A destruição provocada pela segunda guerra mundial resultou em um imenso déficit habitacional na Europa. Por isso, no final dos anos 40, foi iniciado um movimento de construção de moradias coletivas em diversos países. Foi nesse contexto que o então ministro francês Raoul Dautry encomendou a Le Corbusier um projeto que pudesse ser um protótipo para um novo tipo de habitação social em grande escala. O arquiteto projetou a Cité Radieuse, também conhecida como a Unité d’habitation de Marselha, um projeto icônico para o movimento moderno e para a história da arquitetura.
Construída entre 1947-52, a unité de Marseille conta com 337 apartamentos de 23 tipologias diferentes (ver diagrama abaixo).
O acesso às tipologias é feito por corredores largos, que servem como ‘ruas internas’. Ao criar essa circulação única, o projeto propicia o encontro. Isso contribui para gerar um senso de comunidade entre os moradores. Por ser bem no seio do prédio, estas ruas internas não desfrutam de luz natural. A luz natural é priorizada nas unidades residenciais. São células de dois níveis que atravessam o prédio no sentido leste-oeste (passando por cima ou por baixo do corredor). Cada unidade poderia abrigar até 10 pessoas.
Para quem tiver interesse em visitar uma célula, há um apartamento modelo em exposição permanente na Cité de l’Architecture, em Paris.
A Unité d’habitation reúne alguns dos principais conceitos da arquitetura de Le Corbusier: o Pilotis, que afasta o prédio do chão e libera o espaço do térreo; a cobertura-terraço, um espaço que inclui equipamentos para a realização de atividades coletivas, como a piscina ou o ginásio; a planta livre, que combinada com a janela em fita, permite a incidência da iluminação natural pelo ambiente interno.
O prédio é fino e vertical, o que também contribui para um maior aproveitamento da luz do sol. Os brise-soleils verticais na fachada controlam e filtram a incidência direta da luz para uma iluminação mais suave no interior.
A estrutura é em concreto armado, que foi deixado em seu estado bruto. O processo construtivo é enfatizado pelas marcas das formas aparentes na estrutura, um registro do processo de concretagem. O uso da estrutura em concreto armado também libera a fachada, ocasionando nas janelas em fita e na maior entrada de luz. A luz é um tema recorrente porque essa era de fato uma questão prioritária para o arquiteto.
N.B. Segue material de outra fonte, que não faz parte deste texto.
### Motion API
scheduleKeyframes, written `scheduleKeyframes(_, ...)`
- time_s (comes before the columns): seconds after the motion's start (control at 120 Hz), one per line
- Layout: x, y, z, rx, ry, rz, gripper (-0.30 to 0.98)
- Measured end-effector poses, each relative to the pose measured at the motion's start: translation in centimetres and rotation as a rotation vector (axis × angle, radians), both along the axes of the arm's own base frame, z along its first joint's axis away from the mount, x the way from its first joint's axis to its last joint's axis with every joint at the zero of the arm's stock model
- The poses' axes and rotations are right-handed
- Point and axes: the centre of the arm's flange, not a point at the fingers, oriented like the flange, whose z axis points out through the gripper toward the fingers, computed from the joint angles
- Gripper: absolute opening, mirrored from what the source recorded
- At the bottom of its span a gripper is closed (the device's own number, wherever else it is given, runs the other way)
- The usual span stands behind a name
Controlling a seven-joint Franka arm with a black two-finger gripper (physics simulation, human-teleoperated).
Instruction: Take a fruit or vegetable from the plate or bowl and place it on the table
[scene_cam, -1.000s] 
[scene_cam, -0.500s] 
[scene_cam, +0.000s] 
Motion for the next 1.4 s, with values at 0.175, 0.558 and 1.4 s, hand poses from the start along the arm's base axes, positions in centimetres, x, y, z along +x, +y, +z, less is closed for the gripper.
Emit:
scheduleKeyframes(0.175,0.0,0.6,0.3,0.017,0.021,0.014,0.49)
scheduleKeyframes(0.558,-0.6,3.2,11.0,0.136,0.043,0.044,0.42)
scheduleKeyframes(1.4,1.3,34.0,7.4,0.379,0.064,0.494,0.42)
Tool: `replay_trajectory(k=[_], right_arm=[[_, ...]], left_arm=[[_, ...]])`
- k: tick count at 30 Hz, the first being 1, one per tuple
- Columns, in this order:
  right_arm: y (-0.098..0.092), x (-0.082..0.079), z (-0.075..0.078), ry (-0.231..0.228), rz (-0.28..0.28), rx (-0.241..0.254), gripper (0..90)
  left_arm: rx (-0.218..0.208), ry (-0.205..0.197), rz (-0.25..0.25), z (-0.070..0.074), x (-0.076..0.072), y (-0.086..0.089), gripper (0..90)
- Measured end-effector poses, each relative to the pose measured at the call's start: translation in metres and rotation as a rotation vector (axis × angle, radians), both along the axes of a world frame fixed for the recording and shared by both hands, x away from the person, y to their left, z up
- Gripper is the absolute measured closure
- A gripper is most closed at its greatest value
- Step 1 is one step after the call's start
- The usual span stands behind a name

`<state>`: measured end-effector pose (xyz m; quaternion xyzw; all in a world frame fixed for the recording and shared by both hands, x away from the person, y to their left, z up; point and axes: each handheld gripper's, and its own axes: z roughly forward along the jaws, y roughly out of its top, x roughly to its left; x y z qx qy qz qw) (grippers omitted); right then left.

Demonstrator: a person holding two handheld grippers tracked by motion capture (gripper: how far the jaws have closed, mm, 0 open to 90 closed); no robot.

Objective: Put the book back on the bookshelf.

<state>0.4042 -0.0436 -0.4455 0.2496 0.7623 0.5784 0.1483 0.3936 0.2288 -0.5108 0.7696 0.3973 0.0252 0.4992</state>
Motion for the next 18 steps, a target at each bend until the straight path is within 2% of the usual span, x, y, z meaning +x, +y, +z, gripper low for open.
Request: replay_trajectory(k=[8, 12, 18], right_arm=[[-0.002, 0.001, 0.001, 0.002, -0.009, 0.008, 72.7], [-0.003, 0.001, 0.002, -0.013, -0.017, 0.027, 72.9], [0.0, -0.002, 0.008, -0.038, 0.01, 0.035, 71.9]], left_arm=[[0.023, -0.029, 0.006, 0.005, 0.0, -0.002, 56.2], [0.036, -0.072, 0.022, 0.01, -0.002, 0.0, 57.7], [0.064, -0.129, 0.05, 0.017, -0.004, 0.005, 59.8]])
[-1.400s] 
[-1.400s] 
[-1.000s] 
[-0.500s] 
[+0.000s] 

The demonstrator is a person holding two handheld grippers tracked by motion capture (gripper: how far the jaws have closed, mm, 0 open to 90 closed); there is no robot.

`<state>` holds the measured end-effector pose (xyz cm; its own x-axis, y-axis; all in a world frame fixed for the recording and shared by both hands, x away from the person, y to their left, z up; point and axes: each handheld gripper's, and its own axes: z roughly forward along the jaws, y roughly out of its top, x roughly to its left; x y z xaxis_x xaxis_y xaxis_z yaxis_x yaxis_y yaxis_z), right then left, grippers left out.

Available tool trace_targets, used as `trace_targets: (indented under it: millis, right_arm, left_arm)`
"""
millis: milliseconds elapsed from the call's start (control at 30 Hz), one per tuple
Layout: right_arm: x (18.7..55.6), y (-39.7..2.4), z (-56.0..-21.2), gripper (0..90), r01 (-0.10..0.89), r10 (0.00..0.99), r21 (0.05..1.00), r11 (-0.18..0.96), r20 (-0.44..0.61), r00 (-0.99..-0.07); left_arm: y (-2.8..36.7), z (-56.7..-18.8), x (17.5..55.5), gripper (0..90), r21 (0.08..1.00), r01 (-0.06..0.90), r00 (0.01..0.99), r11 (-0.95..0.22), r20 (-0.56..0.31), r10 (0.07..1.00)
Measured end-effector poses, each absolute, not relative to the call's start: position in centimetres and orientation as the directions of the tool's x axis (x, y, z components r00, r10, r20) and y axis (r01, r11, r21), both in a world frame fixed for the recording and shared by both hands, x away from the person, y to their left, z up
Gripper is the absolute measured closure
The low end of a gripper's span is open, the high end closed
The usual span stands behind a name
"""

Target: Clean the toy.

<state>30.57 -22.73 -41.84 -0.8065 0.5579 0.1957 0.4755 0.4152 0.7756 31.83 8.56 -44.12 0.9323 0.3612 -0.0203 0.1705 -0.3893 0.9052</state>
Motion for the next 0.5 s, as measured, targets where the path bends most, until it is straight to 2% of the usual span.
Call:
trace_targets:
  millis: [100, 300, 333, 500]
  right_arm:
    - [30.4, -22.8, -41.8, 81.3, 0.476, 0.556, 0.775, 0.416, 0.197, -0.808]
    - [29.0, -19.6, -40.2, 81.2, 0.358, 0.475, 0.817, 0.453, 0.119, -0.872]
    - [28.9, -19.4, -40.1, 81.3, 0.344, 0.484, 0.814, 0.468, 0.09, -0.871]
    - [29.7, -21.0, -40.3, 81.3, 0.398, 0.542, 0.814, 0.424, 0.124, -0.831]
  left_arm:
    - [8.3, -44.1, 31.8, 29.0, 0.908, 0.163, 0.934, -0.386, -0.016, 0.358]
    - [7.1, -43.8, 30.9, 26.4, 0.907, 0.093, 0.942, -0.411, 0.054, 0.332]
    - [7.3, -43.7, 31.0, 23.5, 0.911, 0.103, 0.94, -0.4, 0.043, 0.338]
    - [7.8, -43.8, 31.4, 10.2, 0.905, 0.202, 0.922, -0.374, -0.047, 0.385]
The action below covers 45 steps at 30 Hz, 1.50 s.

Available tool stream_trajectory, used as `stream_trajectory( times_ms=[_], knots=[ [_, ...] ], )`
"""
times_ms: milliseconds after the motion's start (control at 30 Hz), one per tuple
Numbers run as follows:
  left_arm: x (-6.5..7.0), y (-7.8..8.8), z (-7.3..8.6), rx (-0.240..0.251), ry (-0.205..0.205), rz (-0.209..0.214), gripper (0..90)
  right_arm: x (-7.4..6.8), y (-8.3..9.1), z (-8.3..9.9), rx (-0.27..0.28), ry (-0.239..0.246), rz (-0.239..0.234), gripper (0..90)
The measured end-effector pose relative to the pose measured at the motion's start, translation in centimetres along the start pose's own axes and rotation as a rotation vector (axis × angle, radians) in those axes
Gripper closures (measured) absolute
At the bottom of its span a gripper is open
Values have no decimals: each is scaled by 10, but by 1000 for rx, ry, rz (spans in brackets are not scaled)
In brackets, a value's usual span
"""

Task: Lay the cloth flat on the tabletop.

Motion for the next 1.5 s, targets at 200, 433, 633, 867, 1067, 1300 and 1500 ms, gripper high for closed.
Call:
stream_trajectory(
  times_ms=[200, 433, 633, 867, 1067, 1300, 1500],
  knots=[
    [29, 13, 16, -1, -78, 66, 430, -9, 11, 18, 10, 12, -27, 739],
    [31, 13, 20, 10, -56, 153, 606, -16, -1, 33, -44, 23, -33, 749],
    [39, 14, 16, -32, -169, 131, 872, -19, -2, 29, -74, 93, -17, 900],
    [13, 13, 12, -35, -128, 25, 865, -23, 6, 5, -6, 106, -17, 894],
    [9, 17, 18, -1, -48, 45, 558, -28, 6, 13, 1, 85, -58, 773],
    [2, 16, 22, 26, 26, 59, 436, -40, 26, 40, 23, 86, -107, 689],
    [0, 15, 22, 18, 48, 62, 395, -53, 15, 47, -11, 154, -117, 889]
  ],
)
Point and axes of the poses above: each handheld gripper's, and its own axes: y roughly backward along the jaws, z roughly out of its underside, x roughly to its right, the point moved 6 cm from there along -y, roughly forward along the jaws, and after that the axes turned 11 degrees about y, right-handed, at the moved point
Hoje, além das moradias, encontramos outros usos no prédio como hotel, restaurante, café, livraria, escritórios de arquitetura e até mesmo galeria de arte.
Em 2013, o designer francês Ora Ito inaugurou na cobertura da Cité Radieuse o espaço de arte contemporânea MAMO (Marseille Modulor). Desde a inauguração, artistas como Daniel Buren e Dan Graham já foram convidados a ocupar o espaço e desenvolver uma exposição específica para o local durante os meses de verão. Em 2022, quando eu visitei, a exposição era “Basket du Modulor”, do artista Daniel Arsham.
Tempo, espaço e destruição são temas recorrentes no trabalho de Arsham. Ele apresenta algumas esculturas em bronze envelhecido na área externa da cobertura.
Outro tema recorrente em sua obra é o esporte. Sendo assim, Arsham criou na área interna uma quadra de basquete e também uniformes para um time, utilizando as cores e símbolos característicos do Corbu, como o sol e a mão.
Após a unidade de Marselha, quatro outras Unités de Habitation foram construídas nos anos seguintes: em Nantes-Rezé (1953), Berlin (1957), Briey en forêt (1959) e Firminy (1965). Listada como Patrimônio Mundial da Unesco em 2016, a Cité Radieuse está localizada no bairro de Sainte-Anne, 280 boulevard Michelet.